Journey and Dad went down to the shop about 8 this morning and worked on the race car until 8 tonight. Sis helped Daddy paint the top of car white. They are going back to paint the rest in the morning. We will be at time trials by 4:30. I took them linch today and while we were there power 99.1 was giving out 4 tickets to the races, well she was caller number 9, and she won them for us, so that was cool. I was caller 5 she was caller 2 and then 9. You should of seen all 3 of us dialing and redialing as fast as we could to get those tickets...it was fun.The lady asked her to repeat her name and sis say's, "Journey" you know like the band, and the gal say's oh thats a cool name I;ve never heard that before. So, that pays for our way in:)
I bought a new swin suit today. I didn't even buy a suit last summer. It is Black with yellow trim and a little white on it. It is a tankinny and it is cute. I had to get one cuz we are going to the beach next weekend. I don't think I have ever celebrated the 4th at the beach. I will be thinking of you son, as the 4th was one of your favorites. I bet it will be beautiful though...you WILL be there with us son...you will :) I remember Uncle Greg just before he died. He said " I just want to see the 4th of July fireworks" Well, he died in June 28th and we didn't see them together, but we both saw them:)
I love you my Nick, I love you and miss you so damn much. Ugh!!!
I have to get the travel trailer cleaned up. I will write you later son. I miss you and I love you more ~moma~
Friday, June 26, 2009
Tuesday, June 23, 2009
Hi my Nick
Hi Babe,
I miss you so much my Nicholas...so much.
Oh my goodness, I could not get on line yesterday all day and night. Let me tell you, I was not the only one frustrated about it. I called and there was no problem from their end either so I had to wait it out. When I woke up this morning I just said a prayer and asked God to please let me tlk to you this morning and what do ya know. I went to my comp. and bam, I could miraculously connect. I have NO IDEA why it wouldn't let me on ysterday. It about drove Journey crazy though. Guess she needs to learn some patience too.
Now that we got that straightened out!
Today has been...OMG OMG OMG 8 months are you fucking kidding me. I have no idea how I have gone THAT FREAKEN LONG WITHOUT SEEING MY BOY!!!I cannot believe it. I can't!!! God why? Why am I enduring this kind of reality! Why, why must the parents who lose their Nick given up for all of us. OMG!!! You could probably give me the most rational answer possible and I would still not get it. It isn't natural I tell you. That's why you hurt so babdly son, it wasn't natural for you to lose Shelby.

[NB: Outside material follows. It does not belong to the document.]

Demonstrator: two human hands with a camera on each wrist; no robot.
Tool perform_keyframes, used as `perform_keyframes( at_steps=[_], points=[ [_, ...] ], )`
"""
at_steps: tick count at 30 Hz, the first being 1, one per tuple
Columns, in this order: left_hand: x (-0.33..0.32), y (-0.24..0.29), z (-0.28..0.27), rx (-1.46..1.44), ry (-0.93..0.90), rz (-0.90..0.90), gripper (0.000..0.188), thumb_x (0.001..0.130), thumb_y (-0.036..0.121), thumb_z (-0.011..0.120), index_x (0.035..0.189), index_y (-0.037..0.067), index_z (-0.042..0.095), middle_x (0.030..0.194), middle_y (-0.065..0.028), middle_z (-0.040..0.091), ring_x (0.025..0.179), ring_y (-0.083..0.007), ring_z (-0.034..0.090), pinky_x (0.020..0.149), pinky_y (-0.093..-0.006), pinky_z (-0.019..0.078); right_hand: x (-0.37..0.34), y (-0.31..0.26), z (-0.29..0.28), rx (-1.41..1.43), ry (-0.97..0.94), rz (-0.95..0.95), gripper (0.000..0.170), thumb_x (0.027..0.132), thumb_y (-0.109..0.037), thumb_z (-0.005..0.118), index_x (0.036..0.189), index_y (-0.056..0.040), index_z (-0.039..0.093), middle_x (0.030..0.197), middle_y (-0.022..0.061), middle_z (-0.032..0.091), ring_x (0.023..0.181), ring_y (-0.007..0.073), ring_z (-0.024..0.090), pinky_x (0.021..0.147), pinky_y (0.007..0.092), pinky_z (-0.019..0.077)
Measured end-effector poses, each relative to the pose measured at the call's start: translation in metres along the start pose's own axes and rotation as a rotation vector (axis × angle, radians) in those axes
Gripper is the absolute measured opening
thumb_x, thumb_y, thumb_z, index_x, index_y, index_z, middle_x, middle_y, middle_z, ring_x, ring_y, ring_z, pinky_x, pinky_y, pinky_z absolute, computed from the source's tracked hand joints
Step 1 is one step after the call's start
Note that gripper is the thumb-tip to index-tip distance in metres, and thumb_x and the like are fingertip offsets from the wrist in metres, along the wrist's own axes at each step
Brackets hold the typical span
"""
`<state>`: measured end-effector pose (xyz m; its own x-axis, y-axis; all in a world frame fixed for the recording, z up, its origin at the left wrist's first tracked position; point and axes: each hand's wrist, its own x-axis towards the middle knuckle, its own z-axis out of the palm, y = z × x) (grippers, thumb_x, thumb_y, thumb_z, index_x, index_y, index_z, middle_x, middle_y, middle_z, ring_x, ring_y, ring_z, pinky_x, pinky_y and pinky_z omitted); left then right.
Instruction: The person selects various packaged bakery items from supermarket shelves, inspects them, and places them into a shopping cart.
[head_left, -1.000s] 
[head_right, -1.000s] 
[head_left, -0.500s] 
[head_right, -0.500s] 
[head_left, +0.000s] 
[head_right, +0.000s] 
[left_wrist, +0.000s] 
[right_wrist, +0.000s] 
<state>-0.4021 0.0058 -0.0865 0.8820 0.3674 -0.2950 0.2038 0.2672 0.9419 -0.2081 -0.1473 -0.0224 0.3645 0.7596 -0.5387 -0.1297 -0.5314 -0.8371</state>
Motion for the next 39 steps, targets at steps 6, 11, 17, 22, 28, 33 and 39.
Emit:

Nicholas I know 2 things. 1. You taught me UNCONDITIONAL LOVE, it was you that gave me that gift. 2. You got to experience that UNCONDITIONAL LOVE, in your life with Shelby. I remember telling you...wait til you have your own child, then you will know what "REAL" love is and what it means to "wear your heart on the outside of your chest". But I never, ever, thought it would be so short lived. it was not fair. Not fair at all. But I am greatful that you experienced that amazing love.
So, much about this warm weather reminds me of you. I was pregnant with you through the summer. When you got bigger we always played in the water, you loved the water. You taught yourself how to swim...right in front of mr. :) it was awesome. And I can't count the times we went to rivers, lakes, and beaches with you and you would play the whole time in water. When you grew up Nick, you still loved the water, and the sand dunes, and the snow, and the dirt. OMG you were into every sport there was. You did everything and I am not exagerating either. It's all true. I could write a book about "your love,and my love for you". I don't really care, I just want you son.I fucking hate that you died. IT PISSES ME OFF, IT MAKES ME VERY SAD, and I MISS YOU SO VERY MUCH EVERYDAY.
Man baby...I miss you so very much.
It has been 8 months today....
Believe it or not, I still sometimes think you will come home:(
I miss you so much Nick, I swear I do. I miss you, I miss you, I miss you. O
I will never say good bye to you my love...never.
I will write you later my Beautiful Boy, I love you more and more and more. I miss you like a freaken freak!!! I love you Nicholas James, I love you more ~moma~
I miss you so much my Nicholas...so much.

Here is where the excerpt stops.